* Exercise directions *
Look in the material below for the line holding "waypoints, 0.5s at". Set it down exactly, with each later line up to and including the line holding "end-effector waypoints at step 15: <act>".
↓↓↓
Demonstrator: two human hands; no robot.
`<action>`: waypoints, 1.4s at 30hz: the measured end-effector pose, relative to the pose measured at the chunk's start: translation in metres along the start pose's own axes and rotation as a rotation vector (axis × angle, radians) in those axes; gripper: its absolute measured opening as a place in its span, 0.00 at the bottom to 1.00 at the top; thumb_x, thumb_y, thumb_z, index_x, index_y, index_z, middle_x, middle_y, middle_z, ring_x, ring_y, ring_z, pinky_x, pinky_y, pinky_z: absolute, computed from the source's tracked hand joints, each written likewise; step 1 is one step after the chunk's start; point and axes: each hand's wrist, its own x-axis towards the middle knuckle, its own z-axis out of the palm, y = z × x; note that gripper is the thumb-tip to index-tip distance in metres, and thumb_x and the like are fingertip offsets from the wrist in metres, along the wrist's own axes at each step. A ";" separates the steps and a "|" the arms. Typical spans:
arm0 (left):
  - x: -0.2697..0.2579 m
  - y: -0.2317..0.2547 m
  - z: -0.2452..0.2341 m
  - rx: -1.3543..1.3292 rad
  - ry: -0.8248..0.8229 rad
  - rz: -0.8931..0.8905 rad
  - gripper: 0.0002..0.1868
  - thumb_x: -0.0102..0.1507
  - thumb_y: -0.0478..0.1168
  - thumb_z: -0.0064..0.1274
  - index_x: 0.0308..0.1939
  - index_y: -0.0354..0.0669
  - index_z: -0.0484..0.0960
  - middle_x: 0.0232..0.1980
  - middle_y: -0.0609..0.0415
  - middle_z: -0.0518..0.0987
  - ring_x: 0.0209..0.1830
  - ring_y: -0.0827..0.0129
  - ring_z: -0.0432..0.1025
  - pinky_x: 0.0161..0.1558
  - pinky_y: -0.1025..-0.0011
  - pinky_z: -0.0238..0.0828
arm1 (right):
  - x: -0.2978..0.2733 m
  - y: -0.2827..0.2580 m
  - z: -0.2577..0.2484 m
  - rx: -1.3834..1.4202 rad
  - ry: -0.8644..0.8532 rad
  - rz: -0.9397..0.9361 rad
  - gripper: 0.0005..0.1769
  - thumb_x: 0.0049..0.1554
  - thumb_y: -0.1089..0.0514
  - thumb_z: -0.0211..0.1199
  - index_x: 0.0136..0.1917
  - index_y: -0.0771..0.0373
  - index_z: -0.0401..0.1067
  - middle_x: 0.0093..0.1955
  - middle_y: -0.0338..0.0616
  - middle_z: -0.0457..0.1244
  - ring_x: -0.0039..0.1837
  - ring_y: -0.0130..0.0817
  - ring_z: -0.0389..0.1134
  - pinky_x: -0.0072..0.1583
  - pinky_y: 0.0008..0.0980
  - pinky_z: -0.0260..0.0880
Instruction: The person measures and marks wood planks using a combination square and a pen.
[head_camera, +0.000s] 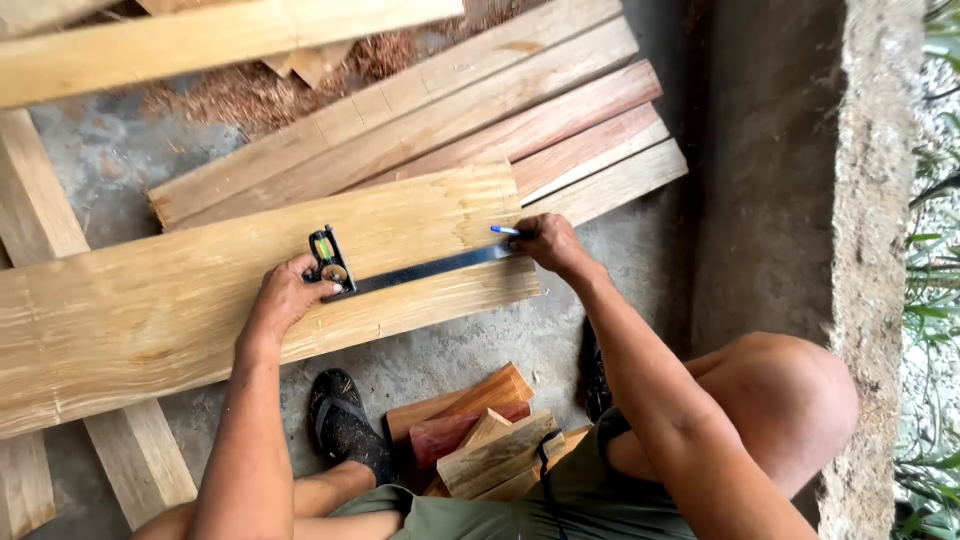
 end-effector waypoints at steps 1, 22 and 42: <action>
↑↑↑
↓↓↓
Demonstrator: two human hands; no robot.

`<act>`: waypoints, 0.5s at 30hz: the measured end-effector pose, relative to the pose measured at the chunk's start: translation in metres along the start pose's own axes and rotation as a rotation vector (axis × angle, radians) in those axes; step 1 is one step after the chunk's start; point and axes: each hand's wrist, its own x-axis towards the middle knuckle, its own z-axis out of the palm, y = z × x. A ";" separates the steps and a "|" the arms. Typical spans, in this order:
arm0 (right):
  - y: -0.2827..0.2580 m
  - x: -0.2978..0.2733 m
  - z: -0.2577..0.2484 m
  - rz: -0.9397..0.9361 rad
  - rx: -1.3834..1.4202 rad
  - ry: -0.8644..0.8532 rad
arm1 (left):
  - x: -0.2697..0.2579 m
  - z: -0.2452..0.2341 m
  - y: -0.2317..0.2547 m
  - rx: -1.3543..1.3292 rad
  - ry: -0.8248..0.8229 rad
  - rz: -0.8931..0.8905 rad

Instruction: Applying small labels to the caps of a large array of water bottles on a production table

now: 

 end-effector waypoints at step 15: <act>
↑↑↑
* Answer space *
`<act>`: waypoints, 0.5s at 30hz: the measured end-effector pose, relative to the pose measured at the chunk's start: translation in metres along the start pose's own axes and rotation as a rotation vector (axis × angle, radians) in those axes; step 1 is one step after the chunk's start; point and axes: each hand's wrist, its own x-axis towards the middle knuckle, its own z-axis out of the palm, y = z × x. A ";" separates the steps and a "|" the arms. Typical spans, in this order:
arm0 (right):
  - y: -0.2827..0.2580 m
  - x: -0.2978..0.2733 m
  - z: -0.2577..0.2484 m
  - rz: -0.9397..0.9361 rad
  - rx: -1.3834..1.4202 rad
  - ry: -0.8644..0.8532 rad
arm1 (left):
  - x: -0.2697..0.2579 m
  - z: -0.2452..0.2341 m
  - y: -0.2317..0.2547 m
  - rx: -1.3543..1.3292 rad
  - ry: -0.8248..0.8229 rad
  - rz: -0.8931..0.8905 rad

Instruction: Applying small labels to the caps of a large array of water bottles on a production table

now: 

 end-effector waypoints at step 15: <act>

Nothing more remains for this exercise.